Provide only the number of lines below that hold "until".
(Input data begins)
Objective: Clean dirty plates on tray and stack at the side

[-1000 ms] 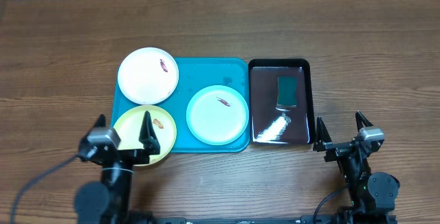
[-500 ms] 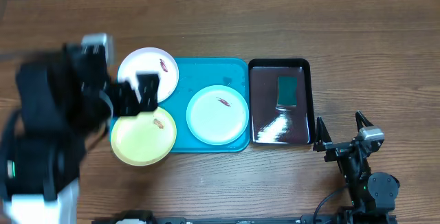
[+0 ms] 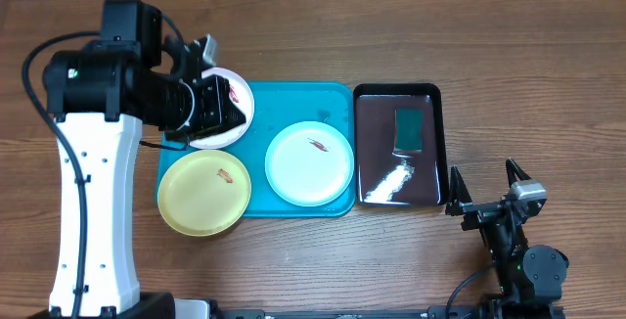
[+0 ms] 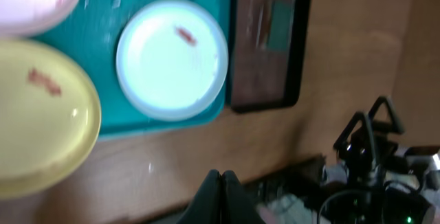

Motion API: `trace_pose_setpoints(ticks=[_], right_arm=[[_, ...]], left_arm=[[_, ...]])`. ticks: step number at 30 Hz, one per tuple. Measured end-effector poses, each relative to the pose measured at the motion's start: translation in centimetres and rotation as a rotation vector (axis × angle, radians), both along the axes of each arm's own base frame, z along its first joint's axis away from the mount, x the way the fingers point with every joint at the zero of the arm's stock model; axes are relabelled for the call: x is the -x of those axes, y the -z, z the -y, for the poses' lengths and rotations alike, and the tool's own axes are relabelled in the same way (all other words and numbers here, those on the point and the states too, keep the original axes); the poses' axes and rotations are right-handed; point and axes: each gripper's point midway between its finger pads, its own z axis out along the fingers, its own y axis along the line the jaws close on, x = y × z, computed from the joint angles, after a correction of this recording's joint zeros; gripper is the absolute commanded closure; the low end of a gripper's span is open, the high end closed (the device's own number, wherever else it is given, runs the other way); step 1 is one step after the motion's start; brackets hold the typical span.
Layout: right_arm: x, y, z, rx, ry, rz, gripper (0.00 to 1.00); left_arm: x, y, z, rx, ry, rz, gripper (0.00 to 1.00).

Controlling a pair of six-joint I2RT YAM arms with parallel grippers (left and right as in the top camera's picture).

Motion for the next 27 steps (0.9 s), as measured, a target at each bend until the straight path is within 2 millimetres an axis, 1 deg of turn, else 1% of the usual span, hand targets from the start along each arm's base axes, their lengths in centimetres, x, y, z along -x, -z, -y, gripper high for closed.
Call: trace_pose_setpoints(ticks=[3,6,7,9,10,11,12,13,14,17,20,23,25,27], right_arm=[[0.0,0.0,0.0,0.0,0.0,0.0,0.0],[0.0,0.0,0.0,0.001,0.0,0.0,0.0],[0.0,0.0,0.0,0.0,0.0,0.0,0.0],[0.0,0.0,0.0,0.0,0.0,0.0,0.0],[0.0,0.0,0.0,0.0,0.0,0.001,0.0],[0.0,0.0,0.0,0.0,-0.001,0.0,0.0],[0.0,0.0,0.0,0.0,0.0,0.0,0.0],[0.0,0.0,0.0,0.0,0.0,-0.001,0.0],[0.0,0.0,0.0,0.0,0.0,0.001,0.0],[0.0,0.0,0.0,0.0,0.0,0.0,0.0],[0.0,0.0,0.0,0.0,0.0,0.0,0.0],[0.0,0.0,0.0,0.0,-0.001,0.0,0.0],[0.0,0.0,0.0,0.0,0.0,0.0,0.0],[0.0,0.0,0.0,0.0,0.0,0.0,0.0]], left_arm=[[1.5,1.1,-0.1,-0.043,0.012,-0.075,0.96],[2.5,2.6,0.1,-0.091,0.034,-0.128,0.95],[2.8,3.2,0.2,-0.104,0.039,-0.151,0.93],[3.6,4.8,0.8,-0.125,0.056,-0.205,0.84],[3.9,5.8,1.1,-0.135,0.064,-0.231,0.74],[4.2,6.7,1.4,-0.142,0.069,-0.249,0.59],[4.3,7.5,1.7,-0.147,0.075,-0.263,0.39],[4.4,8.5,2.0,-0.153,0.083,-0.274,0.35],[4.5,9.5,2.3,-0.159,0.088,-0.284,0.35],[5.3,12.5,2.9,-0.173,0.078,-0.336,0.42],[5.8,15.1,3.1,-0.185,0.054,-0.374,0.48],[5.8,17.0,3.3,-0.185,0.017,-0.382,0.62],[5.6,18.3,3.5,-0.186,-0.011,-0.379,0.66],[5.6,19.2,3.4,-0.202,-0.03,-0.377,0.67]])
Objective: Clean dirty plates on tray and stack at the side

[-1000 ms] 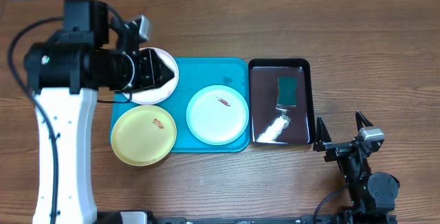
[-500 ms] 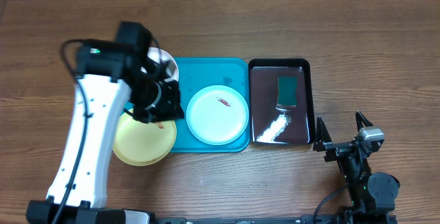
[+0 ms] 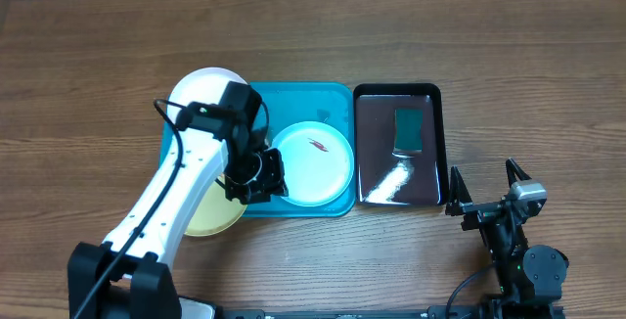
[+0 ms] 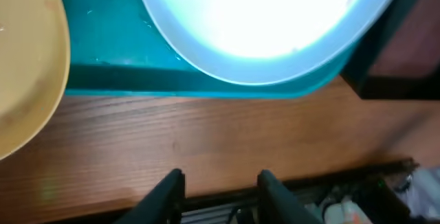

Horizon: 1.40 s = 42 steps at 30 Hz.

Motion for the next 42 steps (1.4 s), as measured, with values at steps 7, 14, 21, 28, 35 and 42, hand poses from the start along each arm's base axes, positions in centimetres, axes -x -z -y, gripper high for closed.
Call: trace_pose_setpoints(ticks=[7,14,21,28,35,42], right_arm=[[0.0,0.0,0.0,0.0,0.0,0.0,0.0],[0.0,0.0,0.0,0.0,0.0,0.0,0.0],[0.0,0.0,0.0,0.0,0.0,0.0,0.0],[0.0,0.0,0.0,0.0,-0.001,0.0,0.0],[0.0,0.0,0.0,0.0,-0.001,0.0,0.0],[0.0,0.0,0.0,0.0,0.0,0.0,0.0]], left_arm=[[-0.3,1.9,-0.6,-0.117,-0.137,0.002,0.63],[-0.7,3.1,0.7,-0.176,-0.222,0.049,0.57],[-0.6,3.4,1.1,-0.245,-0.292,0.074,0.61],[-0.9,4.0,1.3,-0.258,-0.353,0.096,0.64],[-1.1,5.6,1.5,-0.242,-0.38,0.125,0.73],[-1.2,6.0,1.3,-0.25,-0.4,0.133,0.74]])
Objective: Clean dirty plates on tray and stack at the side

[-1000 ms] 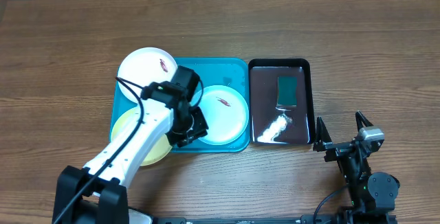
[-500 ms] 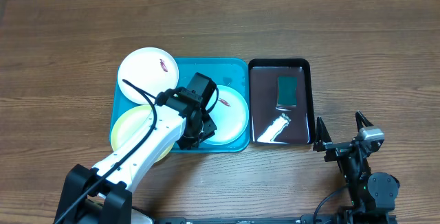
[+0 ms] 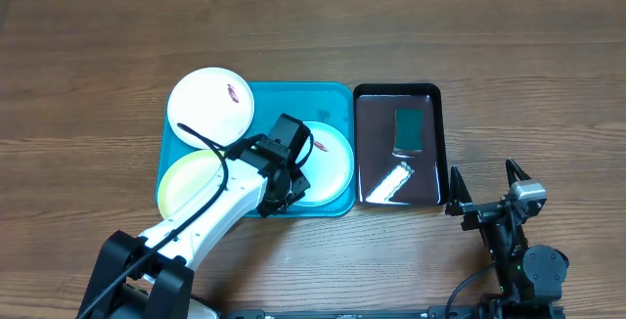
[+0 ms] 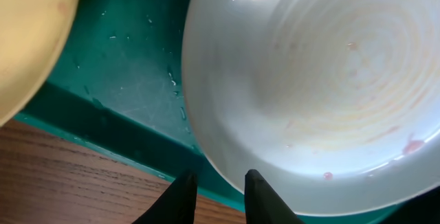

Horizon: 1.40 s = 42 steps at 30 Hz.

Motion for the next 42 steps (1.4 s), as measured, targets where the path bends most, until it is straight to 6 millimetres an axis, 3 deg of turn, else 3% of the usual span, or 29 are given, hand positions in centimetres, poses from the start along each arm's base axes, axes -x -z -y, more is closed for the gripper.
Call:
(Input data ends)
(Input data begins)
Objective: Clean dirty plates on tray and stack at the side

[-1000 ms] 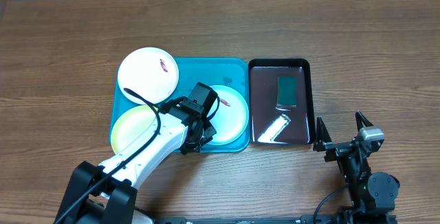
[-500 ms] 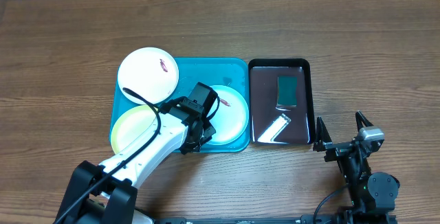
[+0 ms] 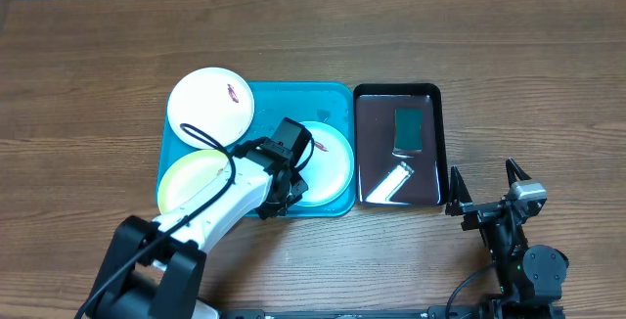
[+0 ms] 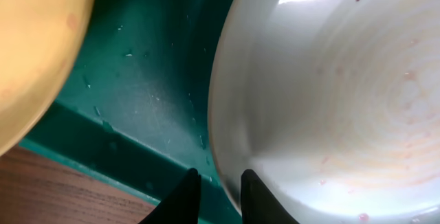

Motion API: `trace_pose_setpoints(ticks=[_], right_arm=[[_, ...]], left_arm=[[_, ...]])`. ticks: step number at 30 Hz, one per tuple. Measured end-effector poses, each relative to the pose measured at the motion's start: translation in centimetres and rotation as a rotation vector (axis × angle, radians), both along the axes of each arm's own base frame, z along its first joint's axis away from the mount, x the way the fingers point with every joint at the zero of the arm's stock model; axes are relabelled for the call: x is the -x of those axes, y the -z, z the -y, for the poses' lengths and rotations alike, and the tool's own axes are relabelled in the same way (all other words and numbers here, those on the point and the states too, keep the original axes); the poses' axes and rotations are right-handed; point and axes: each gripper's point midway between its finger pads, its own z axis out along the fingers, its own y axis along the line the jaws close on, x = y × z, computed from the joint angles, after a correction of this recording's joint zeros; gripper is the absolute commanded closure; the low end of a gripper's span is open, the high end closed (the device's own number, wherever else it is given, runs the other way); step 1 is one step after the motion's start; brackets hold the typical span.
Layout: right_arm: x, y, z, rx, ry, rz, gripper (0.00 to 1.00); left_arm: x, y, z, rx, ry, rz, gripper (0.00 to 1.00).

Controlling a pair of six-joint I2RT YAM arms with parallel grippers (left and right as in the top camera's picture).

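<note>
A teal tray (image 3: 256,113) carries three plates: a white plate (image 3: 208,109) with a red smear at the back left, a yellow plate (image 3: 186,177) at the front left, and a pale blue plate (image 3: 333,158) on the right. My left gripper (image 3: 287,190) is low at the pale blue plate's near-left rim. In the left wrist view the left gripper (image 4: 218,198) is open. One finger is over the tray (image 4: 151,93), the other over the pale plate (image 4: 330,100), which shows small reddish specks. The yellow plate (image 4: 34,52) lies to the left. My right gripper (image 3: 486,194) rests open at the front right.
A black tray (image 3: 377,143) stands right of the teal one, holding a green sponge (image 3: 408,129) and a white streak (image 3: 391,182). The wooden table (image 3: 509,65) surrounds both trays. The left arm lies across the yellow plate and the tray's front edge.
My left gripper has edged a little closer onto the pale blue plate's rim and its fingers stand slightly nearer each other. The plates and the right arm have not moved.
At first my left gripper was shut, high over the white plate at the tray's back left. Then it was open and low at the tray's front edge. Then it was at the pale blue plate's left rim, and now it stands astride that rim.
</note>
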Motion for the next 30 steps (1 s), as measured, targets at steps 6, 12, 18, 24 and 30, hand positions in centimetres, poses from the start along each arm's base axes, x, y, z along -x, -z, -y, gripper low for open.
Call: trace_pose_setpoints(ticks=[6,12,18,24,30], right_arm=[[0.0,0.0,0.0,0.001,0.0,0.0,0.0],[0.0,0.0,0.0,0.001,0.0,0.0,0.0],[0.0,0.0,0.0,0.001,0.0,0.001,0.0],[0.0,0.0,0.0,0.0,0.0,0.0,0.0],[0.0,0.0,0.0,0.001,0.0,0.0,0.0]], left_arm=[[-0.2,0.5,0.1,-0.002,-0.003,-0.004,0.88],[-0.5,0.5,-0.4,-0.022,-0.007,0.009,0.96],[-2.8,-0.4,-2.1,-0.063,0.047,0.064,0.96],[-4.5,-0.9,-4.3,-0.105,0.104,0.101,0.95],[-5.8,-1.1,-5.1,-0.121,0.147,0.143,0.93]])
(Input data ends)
> [Result]:
2